Without including any pictures, copy every line below exactly.

━━━ Information provided

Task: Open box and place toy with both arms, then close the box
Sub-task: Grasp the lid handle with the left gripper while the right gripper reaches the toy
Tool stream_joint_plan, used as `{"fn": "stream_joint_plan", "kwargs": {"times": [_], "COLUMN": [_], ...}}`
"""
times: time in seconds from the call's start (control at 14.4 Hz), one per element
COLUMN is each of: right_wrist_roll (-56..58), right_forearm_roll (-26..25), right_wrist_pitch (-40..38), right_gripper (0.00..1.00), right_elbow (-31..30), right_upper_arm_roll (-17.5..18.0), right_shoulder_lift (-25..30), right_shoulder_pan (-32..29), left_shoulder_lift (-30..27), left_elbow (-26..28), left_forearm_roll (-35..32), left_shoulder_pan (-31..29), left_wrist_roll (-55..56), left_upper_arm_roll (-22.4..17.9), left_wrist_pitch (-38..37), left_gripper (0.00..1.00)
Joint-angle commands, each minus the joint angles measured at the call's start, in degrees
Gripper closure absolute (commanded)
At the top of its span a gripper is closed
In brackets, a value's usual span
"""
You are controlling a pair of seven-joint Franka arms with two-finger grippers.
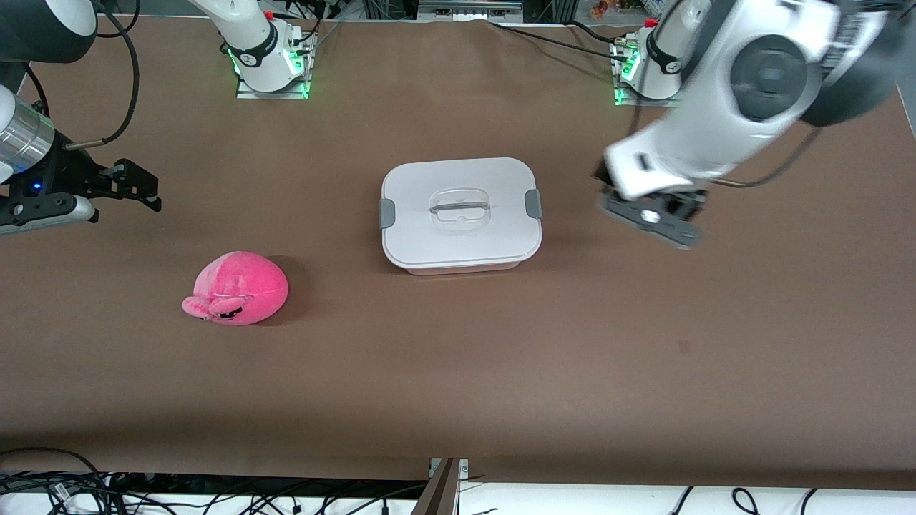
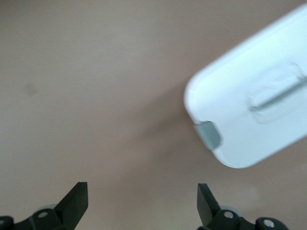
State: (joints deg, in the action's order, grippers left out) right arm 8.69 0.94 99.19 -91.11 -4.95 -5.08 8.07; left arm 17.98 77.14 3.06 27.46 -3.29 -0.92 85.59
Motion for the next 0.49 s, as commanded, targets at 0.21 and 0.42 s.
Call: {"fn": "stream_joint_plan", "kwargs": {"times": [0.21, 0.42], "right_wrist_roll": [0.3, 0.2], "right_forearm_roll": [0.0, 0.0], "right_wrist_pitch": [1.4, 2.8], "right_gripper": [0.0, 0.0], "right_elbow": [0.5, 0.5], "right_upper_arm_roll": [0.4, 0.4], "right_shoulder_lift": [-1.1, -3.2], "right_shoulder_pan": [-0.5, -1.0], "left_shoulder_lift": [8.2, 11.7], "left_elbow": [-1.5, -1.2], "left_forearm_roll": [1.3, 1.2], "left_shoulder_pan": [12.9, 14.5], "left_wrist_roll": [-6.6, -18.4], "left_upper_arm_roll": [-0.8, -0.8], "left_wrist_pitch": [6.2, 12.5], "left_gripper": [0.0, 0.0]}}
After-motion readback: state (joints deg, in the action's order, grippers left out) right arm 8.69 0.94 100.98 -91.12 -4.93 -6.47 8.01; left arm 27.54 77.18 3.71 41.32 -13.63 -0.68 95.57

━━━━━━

#### Response:
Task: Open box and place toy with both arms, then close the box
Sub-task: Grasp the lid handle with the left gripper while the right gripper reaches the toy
Tool stream_joint_plan, used as `{"fn": "stream_joint_plan", "kwargs": {"times": [_], "COLUMN": [_], ...}}`
"""
times: time in seconds from the call's start (control at 14.4 Hz), one per element
COLUMN is each of: right_wrist_roll (-56..58), right_forearm_roll (-26..25), right_wrist_pitch (-40..38), right_gripper (0.00..1.00), right_elbow (-31..30), right_upper_arm_roll (-17.5..18.0), right_shoulder_lift (-25..30), right_shoulder_pan (-32..29), left_shoulder_lift (-30..27), left_elbow (-26..28), left_forearm_roll (-35..32), left_shoulder_pan (-31..29), left_wrist_roll (-55..56), left_upper_arm_roll (-22.4..17.9), left_wrist_pitch (-38..37), left_gripper (0.00..1.00)
Joint-angle commands, each minus the joint angles measured at the call's start, in degrees
Gripper closure absolute (commanded)
At the top of its span a gripper is closed
In brackets, a value's usual span
"""
You are controlling a pair of seven-joint Franka arms with two-finger grippers.
State: (joints deg, in the action's order, grippers left out) right arm 8.69 0.94 99.19 -91.11 -4.95 -5.08 8.07; left arm 17.98 77.14 3.06 27.46 -3.29 -0.92 85.59
Motion for the next 0.49 s, as commanded, targets at 0.21 and 0.42 s.
Call: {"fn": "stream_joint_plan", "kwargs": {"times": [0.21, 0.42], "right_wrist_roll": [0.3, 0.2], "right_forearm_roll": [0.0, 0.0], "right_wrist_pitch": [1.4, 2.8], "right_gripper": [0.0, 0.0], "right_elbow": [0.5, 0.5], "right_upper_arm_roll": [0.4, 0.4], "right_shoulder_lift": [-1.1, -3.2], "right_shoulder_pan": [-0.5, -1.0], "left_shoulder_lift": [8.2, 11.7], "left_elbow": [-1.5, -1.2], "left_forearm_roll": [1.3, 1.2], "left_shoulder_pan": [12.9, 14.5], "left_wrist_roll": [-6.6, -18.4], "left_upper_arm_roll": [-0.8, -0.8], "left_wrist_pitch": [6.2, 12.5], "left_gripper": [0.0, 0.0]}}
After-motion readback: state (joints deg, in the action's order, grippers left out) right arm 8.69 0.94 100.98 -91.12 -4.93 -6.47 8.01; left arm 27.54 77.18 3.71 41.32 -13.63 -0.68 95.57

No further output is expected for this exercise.